I have in front of me a book on Haiti written by a British scholar, a fellow of the Royal Geographic Society, following his extended travels in Haiti at the beginning of this century. The book was published by Thomas Nelson and Sons, with offices in London, Edinburgh, Dublin, and New York. The author is Hesketh Prichard, and the title of his book is Where Black Rules White: A Journey Across and About Hayti. Prichard chose his title because he was especially interested in the fact that Haiti was a country ruled entirely by its Black population, without the White colonial domination that was present nearly everywhere else in the non-White world at that time. The only Whites in the country were a few hundred businessmen and their agents in the coastal cities.

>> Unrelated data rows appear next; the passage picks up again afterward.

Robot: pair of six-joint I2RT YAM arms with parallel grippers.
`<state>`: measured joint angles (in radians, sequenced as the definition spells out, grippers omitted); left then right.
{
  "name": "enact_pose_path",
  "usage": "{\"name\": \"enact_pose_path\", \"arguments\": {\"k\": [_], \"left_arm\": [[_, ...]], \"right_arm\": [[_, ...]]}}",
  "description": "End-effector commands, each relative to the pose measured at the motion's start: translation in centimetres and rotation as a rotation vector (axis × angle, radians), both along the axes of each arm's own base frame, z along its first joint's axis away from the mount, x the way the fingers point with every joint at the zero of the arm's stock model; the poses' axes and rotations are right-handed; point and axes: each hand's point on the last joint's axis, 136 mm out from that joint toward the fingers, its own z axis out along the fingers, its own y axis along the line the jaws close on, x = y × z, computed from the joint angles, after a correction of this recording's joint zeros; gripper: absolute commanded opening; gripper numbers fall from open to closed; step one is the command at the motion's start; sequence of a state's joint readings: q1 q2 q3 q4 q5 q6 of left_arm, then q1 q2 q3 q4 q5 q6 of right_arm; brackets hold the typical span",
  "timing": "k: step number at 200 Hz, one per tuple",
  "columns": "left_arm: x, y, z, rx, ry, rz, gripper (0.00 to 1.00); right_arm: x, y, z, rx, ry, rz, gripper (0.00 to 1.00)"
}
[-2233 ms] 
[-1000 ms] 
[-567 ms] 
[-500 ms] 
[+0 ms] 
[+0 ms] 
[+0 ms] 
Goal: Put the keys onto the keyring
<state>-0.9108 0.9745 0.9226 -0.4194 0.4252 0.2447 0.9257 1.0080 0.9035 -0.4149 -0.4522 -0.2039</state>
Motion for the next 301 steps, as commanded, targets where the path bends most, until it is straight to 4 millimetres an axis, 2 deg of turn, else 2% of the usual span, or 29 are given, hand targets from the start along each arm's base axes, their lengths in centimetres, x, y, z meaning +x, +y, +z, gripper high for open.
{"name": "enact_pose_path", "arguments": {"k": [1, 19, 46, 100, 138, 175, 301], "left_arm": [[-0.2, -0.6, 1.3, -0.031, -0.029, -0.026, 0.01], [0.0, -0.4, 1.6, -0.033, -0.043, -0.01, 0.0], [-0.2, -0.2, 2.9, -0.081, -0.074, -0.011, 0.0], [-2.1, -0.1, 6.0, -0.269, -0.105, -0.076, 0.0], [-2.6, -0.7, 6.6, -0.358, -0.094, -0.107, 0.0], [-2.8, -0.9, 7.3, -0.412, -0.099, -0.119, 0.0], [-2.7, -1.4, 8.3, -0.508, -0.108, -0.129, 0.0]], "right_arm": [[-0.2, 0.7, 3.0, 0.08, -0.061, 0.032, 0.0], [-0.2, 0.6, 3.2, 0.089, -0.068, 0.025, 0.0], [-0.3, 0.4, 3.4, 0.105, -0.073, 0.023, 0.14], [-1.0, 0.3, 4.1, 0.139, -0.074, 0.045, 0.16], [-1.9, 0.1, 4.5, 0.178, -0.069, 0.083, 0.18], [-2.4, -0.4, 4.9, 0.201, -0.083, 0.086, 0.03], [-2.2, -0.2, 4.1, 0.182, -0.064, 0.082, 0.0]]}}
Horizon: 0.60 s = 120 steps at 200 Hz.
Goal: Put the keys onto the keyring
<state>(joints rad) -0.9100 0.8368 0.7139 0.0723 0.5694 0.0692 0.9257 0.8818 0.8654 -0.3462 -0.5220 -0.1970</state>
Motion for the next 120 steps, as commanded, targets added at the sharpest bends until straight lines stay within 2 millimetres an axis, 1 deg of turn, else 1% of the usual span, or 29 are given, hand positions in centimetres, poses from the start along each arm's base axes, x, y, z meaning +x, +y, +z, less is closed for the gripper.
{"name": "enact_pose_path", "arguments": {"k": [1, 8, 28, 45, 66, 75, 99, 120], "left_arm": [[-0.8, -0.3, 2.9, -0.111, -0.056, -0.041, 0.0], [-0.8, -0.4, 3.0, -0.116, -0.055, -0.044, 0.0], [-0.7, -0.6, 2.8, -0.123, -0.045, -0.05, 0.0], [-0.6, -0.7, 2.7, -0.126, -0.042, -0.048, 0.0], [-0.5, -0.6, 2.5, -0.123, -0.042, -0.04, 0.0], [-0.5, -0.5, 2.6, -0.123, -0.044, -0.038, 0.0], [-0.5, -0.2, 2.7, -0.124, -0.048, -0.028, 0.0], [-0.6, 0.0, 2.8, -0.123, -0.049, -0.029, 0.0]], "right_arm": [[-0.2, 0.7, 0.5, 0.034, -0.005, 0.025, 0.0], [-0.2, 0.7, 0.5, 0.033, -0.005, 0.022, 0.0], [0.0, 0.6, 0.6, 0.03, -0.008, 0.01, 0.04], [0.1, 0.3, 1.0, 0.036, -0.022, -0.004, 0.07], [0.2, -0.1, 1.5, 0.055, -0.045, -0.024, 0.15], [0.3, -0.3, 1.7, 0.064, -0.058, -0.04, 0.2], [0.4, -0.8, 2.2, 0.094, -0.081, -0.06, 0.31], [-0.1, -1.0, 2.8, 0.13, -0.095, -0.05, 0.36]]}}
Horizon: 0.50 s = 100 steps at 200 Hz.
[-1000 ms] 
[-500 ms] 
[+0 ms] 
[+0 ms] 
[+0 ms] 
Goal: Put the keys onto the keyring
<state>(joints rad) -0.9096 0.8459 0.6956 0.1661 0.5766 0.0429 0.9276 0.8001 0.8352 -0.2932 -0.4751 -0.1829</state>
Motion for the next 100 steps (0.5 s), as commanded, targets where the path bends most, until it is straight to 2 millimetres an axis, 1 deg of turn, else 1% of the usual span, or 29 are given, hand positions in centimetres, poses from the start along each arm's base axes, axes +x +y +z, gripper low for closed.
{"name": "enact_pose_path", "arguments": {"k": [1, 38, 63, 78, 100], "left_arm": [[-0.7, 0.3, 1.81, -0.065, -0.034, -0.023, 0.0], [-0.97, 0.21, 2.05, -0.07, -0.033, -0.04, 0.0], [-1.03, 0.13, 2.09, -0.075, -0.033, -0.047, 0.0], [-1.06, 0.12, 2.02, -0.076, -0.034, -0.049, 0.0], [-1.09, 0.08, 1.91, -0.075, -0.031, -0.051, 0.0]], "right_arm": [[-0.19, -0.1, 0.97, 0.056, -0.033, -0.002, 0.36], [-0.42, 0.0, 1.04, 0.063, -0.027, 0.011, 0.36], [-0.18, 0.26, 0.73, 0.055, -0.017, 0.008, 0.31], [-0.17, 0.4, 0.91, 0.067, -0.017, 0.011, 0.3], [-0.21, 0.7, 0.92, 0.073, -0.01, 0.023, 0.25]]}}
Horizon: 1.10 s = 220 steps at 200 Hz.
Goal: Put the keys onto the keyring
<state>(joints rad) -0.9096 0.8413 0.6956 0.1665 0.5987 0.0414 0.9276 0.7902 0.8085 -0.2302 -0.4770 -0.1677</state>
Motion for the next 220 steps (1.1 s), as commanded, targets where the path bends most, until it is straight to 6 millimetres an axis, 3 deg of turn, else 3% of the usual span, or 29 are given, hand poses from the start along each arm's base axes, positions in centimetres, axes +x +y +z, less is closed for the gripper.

They were not treated well by the government or people of Haiti. Prichard was basically sympathetic to the Blacks and wanted to see how they lived when they had been introduced to civilization by Whites but were then left completely free to do as they wished, without White control. He writes of Haiti in the first chapter of his book: “There the law of the world is reversed, and the Black man rules. It is one of the few spots on earth where his color sets the Negro upon a pedestal and gives him privileges. The full-blooded African is paramount; even the mulattos and half-breeds are disliked and have been barbarously weeded out as time has passed.”